L’ex sindaco di Palermo Diego Cammarata è stato assolto a Caltanissetta, nel processo di revisione, dall’accusa di truffa per la vicenda del dipendente di una partecipata del Comune, Franco Alioto, che durante le ore di lavoro avrebbe lavorato nella sua barca.
Cammarata era stato condannato a due anni per truffa in appello, sentenza confermata dalla Cassazione. Dopo la sentenza definitiva l’ex sindaco attraverso il suo legale Fabrizio Lanzarone aveva però avanzato istanza per il processo di revisione, portando nuove prove documentali e dichiarative come la testimonianza di un assicuratore che aveva detto che l’ex sindaco s’informava dei turni di lavoro di Alioto.
La Corte d’Appello di Caltanissetta, presieduta da Pasqua Seminara, a latere Giovan Battista Tona e Salvatore Faro Faussone, oltre a revocare la condanna, ha ordinato la restituzione di somme pagate per risarcimento alle parti civili e la pubblicazione per estratto della sentenza sulla stampa.
La vicenda del dipendente comunale skipper nella barca dell’allora sindaco era stata sollevata con una serie di servizi dal tg satirico ‘Striscia la notizia’.

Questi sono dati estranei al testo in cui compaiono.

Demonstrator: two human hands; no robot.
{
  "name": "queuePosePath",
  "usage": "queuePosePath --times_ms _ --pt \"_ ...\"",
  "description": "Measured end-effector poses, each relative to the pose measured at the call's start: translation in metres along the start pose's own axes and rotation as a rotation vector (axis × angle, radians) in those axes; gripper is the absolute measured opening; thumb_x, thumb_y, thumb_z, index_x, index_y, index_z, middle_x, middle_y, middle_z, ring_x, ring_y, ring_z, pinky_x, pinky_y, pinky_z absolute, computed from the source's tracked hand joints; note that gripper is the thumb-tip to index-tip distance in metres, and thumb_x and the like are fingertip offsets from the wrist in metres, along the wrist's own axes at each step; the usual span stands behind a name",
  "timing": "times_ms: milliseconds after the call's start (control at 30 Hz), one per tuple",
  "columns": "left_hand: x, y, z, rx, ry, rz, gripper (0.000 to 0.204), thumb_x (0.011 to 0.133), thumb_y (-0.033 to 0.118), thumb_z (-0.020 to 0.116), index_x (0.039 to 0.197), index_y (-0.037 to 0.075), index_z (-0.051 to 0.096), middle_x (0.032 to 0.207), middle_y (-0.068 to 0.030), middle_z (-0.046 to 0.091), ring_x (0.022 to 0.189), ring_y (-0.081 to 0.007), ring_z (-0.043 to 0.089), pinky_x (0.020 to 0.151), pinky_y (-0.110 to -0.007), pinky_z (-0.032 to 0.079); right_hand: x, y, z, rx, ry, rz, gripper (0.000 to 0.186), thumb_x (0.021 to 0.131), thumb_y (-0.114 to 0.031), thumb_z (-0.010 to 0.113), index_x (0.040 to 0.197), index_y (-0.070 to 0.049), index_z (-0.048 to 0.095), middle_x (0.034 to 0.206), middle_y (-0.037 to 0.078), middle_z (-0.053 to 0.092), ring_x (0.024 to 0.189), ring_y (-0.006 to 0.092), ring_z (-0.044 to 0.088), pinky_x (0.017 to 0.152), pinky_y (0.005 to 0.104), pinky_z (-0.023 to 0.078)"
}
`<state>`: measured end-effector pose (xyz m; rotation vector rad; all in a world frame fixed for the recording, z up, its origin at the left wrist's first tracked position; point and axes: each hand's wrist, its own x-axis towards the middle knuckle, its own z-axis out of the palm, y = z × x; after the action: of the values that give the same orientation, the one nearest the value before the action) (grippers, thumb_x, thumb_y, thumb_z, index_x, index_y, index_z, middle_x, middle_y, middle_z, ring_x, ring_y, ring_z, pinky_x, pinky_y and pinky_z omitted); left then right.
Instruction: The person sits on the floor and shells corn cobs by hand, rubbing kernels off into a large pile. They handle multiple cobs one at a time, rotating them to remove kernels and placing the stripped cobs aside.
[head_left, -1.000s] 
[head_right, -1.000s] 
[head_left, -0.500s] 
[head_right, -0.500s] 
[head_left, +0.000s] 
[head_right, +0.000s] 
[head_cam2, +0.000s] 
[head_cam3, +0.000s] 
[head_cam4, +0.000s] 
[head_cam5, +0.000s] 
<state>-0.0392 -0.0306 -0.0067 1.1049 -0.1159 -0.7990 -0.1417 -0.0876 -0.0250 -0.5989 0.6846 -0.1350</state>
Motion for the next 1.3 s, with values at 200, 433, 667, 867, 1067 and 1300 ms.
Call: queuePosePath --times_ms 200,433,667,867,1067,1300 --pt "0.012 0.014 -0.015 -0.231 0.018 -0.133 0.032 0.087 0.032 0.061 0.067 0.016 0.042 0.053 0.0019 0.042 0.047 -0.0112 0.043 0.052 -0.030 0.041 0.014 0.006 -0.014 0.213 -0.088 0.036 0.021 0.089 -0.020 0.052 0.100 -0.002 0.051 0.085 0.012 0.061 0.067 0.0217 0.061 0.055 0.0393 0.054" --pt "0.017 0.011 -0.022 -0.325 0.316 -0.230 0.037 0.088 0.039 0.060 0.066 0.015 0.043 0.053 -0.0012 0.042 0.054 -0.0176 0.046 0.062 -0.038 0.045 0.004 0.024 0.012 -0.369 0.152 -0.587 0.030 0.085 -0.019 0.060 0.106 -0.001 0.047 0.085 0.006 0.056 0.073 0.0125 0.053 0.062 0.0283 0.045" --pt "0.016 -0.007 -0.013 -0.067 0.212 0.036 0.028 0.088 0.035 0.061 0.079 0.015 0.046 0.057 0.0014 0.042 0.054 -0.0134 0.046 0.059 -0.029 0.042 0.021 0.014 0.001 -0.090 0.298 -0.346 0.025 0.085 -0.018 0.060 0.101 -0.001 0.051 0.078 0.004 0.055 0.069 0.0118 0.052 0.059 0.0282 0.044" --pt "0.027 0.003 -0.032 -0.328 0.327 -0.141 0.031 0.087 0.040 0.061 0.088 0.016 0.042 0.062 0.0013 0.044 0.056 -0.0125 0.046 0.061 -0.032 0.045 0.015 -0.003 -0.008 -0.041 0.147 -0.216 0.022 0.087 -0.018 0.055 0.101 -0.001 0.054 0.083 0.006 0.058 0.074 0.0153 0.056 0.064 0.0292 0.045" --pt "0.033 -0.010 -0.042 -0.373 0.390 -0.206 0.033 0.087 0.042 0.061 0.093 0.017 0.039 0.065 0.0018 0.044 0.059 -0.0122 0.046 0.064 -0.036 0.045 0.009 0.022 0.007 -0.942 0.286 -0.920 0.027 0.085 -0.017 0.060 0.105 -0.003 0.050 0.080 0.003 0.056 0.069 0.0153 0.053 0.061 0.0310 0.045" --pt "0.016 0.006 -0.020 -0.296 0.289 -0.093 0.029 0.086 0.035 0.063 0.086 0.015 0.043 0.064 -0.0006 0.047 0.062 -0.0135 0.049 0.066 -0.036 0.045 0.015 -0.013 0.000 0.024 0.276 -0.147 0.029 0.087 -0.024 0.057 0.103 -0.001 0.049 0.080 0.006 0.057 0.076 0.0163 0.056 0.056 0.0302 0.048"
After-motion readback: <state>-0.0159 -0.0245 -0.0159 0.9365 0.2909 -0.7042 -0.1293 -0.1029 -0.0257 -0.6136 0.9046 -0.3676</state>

“Sono felice per mia moglie, i miei figli, la mia famiglia e per quanti mi sono stati vicini in questi ultimi dodici anni“. Lo ha detto l’ex sindaco di Palermo dal 2011 al 2012, Diego Cammarata, commentando la sentenza di assoluzione nel processo. “Non ho mai smesso di pensare. Durante questi lunghi anni non ho mai detto una parola sulla vicenda, pur continuando a battermi insieme ai miei avvocati Giovanni Rizzuti e Fabrizio Lanzarone, che si sono battuti al mio fianco perché venisse ristabilita la verità dei fatti e la bontà delle mie ragioni. A entrambi va il mio ringraziamento: come me sono stati convinti che, come ripetevano i miei genitori, ‘non è finita finché non è finita‘”.
“Naturalmente sono felice di questo risultato ma anche di avere mantenuto in tutti questi anni, nonostante una grandissima sofferenza, un contegno dignitoso e rispettoso nei confronti di chi mi ha giudicato – ha ricordato l’ex sindaco – L’ho fatto perché credevo nella bontà delle mie ragioni ma anche nella consapevolezza che la magistratura è una istituzione sana in cui ci sono giudici competenti ed indipendenti, ma che soprattutto hanno l’autorevolezza e la forza interiore che consente loro di non girarsi dall’altra parte. La revisione è uno dei momenti più alti del nostro sistema giudiziario – ha concluso – Forse non accade con frequenza e facilità, ma quando un errore giudiziario viene rimosso non vince soltanto l’imputato“.